Yes. Kuulo transcribes on-device and exports the timed transcript as an SRT or VTT file — ready to import into Final Cut Pro, DaVinci Resolve, Premiere, YouTube, or any platform that accepts standard subtitle formats. No internet required at any stage.

How accurate is on-device subtitle generation?

For clear speech with a decent microphone, Word Error Rates below 5–10% are typical for modern on-device Whisper-based models. A 30-minute recording may need 15–25 word corrections in the subtitle editor before publishing. For accessibility use and most creator workflows, the raw export is often publishable without editing.

How much does it cost to generate subtitles with Kuulo vs Rev or Otter?

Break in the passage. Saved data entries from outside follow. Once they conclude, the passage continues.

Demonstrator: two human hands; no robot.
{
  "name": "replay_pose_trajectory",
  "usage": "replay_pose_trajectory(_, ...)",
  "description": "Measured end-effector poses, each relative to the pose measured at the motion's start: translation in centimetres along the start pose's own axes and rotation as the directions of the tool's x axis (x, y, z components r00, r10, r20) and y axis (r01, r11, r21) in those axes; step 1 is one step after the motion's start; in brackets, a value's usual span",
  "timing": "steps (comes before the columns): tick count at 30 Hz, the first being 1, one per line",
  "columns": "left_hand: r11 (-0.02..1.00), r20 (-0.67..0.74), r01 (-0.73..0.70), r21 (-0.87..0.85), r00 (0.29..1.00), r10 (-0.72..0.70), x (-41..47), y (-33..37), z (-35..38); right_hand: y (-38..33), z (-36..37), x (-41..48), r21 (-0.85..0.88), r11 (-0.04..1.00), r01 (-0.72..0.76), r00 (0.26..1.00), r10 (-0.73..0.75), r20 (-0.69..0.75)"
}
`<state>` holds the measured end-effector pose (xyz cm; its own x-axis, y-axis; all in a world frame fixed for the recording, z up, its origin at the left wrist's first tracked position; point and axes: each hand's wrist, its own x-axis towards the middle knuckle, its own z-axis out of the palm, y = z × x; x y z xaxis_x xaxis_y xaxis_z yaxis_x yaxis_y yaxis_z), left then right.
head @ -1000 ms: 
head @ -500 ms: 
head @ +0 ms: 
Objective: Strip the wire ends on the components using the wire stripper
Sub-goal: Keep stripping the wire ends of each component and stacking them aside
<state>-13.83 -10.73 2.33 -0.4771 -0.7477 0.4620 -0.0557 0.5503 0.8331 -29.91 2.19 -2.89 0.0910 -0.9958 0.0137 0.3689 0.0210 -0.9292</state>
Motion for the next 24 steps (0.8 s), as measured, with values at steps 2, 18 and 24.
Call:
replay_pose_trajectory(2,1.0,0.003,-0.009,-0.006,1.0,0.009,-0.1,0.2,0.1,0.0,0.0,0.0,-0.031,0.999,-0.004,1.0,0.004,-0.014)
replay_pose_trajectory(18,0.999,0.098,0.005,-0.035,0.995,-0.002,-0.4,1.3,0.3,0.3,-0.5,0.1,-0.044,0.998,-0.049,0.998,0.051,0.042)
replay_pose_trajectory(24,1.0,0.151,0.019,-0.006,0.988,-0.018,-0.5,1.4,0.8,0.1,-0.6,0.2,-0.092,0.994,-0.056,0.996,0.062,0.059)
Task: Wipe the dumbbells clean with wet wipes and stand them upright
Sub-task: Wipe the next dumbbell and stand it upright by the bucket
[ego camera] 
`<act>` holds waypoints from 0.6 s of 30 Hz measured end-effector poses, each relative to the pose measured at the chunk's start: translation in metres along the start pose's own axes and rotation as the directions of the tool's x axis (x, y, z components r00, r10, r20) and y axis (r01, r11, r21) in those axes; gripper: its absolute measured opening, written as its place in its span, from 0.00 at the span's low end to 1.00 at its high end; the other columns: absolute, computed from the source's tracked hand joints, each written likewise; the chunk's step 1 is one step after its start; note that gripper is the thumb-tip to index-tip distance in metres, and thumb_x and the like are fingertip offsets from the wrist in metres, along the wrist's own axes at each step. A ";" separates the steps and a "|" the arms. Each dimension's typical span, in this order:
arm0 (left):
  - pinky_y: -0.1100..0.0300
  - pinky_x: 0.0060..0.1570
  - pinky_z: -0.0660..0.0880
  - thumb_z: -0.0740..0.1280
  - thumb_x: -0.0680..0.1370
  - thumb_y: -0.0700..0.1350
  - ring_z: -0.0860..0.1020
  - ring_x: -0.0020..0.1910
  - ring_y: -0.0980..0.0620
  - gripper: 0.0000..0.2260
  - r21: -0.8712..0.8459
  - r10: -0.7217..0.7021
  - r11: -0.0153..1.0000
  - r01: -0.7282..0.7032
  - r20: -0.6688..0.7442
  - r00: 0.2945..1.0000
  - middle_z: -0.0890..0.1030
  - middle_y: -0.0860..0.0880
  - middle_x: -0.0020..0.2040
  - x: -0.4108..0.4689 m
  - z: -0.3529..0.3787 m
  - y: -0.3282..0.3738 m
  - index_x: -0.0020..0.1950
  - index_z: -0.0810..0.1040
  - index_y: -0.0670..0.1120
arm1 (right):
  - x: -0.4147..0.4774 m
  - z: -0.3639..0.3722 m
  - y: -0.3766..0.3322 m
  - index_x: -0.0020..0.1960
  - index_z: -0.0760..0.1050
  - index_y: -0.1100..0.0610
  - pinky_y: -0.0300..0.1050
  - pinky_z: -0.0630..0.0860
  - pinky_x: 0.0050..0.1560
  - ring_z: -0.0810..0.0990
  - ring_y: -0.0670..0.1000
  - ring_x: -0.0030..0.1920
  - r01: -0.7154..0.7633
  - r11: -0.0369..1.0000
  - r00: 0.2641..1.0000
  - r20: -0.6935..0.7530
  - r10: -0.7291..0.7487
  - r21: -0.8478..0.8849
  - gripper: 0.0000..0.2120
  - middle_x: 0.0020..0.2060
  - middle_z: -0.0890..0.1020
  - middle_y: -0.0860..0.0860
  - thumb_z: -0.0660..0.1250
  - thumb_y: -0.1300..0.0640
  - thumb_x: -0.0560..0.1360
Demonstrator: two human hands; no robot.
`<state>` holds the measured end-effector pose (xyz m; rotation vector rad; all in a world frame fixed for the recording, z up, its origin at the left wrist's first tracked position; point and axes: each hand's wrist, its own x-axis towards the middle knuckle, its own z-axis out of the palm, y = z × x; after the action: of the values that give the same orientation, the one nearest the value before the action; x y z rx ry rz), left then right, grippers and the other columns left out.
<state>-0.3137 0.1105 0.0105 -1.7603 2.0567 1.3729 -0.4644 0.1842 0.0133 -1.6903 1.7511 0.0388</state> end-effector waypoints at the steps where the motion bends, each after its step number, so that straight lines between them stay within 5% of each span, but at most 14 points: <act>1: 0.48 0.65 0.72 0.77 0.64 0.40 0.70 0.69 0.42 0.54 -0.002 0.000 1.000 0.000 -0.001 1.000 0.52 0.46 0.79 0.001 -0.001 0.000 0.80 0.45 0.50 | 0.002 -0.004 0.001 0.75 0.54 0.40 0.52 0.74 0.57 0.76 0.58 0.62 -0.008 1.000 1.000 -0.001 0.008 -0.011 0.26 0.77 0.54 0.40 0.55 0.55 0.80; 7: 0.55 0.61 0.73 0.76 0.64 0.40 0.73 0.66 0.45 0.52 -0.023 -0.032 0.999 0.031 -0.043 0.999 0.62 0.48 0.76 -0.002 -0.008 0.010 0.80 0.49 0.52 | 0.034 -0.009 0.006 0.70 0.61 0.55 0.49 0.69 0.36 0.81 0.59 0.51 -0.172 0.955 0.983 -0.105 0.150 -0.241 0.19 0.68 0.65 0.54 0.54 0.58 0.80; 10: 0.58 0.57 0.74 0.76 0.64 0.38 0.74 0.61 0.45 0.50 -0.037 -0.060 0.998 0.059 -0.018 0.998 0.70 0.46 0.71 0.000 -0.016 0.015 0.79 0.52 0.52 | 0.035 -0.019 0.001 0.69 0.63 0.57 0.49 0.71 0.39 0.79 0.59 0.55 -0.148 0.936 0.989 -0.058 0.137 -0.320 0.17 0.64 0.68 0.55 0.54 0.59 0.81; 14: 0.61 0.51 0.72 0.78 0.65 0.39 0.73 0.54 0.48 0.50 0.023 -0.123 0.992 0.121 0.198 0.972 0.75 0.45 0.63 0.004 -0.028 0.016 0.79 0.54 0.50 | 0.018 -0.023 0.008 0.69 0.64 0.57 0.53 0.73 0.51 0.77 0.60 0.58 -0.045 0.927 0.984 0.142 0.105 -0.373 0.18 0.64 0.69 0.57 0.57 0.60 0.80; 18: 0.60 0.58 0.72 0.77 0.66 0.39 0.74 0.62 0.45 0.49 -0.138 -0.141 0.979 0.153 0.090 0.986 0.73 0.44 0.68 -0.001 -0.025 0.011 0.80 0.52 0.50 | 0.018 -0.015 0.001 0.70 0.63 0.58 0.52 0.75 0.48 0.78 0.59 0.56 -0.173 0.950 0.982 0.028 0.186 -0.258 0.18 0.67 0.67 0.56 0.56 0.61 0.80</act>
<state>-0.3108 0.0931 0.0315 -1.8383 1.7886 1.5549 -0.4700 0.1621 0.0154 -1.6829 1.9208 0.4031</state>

Rev.com charges $1.00–2.00 per minute for automated captioning. Otter's subtitle export is included in paid plans ($16.99/month). Kuulo generates subtitle files from recordings already on your device at no additional cost — no per-minute charge, no subscription required for the export.

What subtitle formats does Kuulo export?

Kuulo exports SRT (SubRip Subtitle) and VTT (WebVTT) formats. Both are accepted by major video editing applications (Premiere, Final Cut, DaVinci Resolve) and video hosting platforms (YouTube, Vimeo, LinkedIn Video). SRT is the most universally compatible; VTT is the web standard for HTML5 video.